◆ TASK TO CARRY OUT ◆
Repeat verbatim, and only, the lines of the data below, beginning at the line that contains "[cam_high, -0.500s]" and stopping after the line that contains "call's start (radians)".

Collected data

------------

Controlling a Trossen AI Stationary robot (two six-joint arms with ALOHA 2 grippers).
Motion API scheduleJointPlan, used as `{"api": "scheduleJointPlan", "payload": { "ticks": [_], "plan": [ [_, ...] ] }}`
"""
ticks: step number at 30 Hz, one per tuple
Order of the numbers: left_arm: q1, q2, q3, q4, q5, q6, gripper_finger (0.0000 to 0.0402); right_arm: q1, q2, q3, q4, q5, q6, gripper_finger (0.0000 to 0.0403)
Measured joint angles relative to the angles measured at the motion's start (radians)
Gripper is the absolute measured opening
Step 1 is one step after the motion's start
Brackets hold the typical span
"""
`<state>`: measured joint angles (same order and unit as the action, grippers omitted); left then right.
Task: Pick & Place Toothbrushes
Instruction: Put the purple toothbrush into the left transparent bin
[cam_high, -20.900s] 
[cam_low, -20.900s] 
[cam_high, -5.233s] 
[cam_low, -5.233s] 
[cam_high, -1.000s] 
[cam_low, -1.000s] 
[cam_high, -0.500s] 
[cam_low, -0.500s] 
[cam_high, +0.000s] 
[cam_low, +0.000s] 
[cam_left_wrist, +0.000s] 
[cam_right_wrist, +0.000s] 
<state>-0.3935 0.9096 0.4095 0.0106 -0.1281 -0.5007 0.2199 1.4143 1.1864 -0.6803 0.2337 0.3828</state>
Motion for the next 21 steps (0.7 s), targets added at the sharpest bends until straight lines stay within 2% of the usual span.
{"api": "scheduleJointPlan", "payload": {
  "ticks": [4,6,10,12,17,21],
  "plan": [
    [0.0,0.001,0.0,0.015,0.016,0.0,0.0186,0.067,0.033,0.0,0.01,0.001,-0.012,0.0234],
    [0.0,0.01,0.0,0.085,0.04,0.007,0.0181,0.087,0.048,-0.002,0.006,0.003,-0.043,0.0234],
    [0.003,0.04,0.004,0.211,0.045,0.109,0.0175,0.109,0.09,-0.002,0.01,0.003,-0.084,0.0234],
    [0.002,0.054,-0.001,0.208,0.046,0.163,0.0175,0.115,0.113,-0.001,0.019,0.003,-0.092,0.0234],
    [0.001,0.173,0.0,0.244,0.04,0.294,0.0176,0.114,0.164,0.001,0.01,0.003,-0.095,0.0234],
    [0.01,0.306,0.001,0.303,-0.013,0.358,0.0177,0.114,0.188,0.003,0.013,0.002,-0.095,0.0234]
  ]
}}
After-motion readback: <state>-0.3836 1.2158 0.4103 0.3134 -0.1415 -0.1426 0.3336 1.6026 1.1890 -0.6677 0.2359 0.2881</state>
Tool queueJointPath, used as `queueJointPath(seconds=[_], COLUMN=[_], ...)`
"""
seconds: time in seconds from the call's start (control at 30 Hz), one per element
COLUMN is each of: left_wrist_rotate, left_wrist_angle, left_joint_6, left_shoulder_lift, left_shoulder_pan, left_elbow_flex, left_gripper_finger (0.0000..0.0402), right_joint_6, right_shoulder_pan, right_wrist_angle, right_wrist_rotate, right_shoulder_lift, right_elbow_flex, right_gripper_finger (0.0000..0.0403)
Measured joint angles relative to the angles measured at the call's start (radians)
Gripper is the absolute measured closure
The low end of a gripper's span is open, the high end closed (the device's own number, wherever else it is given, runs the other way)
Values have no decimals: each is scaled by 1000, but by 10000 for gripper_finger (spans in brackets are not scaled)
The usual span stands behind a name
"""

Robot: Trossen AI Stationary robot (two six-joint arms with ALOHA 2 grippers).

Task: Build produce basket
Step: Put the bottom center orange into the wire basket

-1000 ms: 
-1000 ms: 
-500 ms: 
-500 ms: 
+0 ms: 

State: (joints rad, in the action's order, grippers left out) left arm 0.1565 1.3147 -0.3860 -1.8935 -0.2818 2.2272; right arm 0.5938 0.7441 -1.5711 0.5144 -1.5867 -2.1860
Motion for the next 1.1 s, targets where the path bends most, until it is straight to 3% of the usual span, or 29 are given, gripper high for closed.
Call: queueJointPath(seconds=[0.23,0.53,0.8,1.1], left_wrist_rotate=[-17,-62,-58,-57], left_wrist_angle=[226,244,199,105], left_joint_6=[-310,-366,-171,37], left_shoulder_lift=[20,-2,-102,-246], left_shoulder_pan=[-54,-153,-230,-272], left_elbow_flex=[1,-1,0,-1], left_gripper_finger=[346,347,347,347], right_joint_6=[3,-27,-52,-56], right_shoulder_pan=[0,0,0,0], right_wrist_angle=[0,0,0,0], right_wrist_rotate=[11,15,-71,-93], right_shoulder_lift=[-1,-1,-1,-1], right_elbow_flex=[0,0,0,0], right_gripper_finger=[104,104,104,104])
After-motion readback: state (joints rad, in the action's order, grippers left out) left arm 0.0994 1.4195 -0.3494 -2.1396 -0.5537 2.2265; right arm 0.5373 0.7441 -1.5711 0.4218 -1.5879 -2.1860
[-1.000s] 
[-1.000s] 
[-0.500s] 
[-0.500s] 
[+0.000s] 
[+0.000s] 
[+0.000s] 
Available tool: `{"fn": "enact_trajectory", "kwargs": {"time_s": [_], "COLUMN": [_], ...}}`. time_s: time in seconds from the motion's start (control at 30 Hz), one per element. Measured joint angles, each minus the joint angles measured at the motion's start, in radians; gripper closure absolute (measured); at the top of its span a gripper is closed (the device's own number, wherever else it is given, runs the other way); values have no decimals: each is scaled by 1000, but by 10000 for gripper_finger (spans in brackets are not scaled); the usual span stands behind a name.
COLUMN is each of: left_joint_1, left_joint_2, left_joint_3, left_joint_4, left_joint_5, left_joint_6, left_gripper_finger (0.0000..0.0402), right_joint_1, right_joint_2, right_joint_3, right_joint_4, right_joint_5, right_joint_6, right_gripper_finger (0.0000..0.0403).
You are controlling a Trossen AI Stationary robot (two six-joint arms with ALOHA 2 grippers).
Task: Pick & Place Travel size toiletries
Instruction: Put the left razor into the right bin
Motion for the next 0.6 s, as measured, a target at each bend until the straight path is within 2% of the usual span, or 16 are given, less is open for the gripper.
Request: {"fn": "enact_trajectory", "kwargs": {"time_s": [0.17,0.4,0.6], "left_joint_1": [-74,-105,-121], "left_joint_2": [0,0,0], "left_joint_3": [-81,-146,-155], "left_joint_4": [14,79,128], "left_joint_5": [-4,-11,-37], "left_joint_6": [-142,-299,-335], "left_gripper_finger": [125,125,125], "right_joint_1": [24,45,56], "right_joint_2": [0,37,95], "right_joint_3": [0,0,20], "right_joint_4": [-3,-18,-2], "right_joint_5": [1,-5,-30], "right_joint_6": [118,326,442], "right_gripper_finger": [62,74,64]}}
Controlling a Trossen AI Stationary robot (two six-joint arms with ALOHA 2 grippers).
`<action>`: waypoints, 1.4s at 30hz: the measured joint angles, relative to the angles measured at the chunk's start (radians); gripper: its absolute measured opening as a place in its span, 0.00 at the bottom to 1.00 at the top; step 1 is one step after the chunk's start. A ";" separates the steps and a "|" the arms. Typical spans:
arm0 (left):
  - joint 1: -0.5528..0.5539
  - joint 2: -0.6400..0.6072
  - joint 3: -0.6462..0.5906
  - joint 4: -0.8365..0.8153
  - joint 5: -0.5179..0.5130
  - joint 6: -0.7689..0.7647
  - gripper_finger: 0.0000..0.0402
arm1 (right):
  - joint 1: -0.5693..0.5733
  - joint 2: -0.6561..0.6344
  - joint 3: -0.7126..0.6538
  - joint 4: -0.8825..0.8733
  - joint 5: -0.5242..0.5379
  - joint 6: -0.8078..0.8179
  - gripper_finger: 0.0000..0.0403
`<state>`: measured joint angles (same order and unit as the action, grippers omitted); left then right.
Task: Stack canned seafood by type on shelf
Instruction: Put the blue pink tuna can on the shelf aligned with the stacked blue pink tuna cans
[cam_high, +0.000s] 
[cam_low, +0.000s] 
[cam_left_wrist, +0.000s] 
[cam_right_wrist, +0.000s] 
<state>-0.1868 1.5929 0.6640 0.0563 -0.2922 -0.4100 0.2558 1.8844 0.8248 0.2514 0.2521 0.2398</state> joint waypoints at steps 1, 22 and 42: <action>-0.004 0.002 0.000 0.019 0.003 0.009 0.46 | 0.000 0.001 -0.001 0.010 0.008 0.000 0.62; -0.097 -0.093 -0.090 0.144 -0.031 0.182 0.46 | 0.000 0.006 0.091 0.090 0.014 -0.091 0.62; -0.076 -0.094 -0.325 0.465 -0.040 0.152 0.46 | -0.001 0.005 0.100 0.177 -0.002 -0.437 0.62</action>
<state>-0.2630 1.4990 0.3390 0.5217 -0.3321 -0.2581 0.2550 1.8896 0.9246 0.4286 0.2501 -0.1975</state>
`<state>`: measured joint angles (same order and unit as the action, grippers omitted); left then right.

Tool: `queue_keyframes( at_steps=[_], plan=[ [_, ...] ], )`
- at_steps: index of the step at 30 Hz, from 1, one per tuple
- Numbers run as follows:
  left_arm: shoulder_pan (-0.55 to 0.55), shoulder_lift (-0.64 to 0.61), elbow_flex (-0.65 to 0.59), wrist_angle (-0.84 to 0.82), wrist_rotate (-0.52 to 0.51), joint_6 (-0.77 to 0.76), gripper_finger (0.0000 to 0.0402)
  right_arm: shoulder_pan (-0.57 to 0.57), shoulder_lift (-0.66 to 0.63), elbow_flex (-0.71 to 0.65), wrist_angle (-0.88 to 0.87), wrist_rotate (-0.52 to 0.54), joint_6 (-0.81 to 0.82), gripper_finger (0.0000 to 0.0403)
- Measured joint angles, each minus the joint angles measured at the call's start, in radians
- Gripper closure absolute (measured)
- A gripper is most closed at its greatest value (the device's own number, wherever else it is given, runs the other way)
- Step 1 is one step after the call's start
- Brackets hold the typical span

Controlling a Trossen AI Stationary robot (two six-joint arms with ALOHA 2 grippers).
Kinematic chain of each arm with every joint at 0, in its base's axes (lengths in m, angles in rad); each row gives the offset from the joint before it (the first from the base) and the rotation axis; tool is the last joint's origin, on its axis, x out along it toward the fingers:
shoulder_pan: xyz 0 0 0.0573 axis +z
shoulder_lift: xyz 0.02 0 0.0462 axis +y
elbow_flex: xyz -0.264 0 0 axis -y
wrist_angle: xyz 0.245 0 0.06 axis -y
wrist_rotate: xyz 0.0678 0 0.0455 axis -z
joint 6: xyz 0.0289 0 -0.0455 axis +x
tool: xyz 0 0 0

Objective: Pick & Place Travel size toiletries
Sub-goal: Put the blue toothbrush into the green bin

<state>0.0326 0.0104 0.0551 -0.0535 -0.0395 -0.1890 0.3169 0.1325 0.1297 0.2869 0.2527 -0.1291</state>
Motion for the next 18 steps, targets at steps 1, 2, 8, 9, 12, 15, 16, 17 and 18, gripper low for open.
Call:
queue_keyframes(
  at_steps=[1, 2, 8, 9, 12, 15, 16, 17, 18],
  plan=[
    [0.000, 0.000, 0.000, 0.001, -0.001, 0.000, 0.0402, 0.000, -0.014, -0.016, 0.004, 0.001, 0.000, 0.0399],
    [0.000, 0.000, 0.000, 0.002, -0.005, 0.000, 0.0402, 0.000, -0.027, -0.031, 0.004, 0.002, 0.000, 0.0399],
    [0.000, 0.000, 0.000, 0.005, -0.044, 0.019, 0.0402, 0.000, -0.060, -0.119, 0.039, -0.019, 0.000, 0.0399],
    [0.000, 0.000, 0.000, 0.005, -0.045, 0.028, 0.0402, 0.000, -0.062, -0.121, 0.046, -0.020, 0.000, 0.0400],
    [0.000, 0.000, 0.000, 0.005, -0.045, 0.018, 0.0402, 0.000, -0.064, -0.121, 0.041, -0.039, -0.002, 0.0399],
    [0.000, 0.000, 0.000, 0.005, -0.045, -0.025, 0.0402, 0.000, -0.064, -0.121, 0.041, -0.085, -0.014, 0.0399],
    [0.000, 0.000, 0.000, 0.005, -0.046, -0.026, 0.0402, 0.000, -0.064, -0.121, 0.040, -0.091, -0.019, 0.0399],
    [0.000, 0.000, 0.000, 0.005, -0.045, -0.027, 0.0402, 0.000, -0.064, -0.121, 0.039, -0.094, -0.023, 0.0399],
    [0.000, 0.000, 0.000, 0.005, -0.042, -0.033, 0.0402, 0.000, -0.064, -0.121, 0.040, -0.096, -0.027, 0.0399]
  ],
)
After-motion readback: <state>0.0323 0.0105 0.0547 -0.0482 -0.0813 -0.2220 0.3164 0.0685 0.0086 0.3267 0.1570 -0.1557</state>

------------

◆ EXERCISE OUTPUT ◆
[cam_high, -0.500s] 
[cam_low, -0.500s] 
[cam_high, +0.000s] 
[cam_low, +0.000s] 
[cam_left_wrist, +0.000s] 
[cam_right_wrist, +0.000s] 
<state>-0.3935 0.9096 0.4095 0.0106 -0.1281 -0.5007 0.2199 1.4143 1.1864 -0.6803 0.2337 0.3828</state>
Motion for the next 21 steps (0.7 s), targets added at the sharpest bends until straight lines stay within 2% of the usual span.
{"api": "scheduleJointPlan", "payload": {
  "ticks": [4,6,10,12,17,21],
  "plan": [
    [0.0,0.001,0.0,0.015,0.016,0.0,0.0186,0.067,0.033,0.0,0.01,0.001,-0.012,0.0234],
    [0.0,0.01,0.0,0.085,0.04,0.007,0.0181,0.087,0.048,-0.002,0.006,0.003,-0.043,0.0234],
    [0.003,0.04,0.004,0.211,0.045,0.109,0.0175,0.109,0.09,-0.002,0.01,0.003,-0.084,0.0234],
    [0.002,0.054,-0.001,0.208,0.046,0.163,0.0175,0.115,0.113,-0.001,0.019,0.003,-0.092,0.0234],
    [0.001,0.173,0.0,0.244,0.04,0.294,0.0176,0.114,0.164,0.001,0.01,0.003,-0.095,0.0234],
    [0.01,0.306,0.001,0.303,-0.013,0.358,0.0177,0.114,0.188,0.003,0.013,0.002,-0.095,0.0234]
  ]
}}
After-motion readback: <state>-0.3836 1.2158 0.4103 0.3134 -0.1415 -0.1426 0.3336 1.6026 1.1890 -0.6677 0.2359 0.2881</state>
Tool queueJointPath, used as `queueJointPath(seconds=[_], COLUMN=[_], ...)`
"""
seconds: time in seconds from the call's start (control at 30 Hz), one per element
COLUMN is each of: left_wrist_rotate, left_wrist_angle, left_joint_6, left_shoulder_lift, left_shoulder_pan, left_elbow_flex, left_gripper_finger (0.0000..0.0402), right_joint_6, right_shoulder_pan, right_wrist_angle, right_wrist_rotate, right_shoulder_lift, right_elbow_flex, right_gripper_finger (0.0000..0.0403)
Measured joint angles relative to the angles measured at the call's start (radians)

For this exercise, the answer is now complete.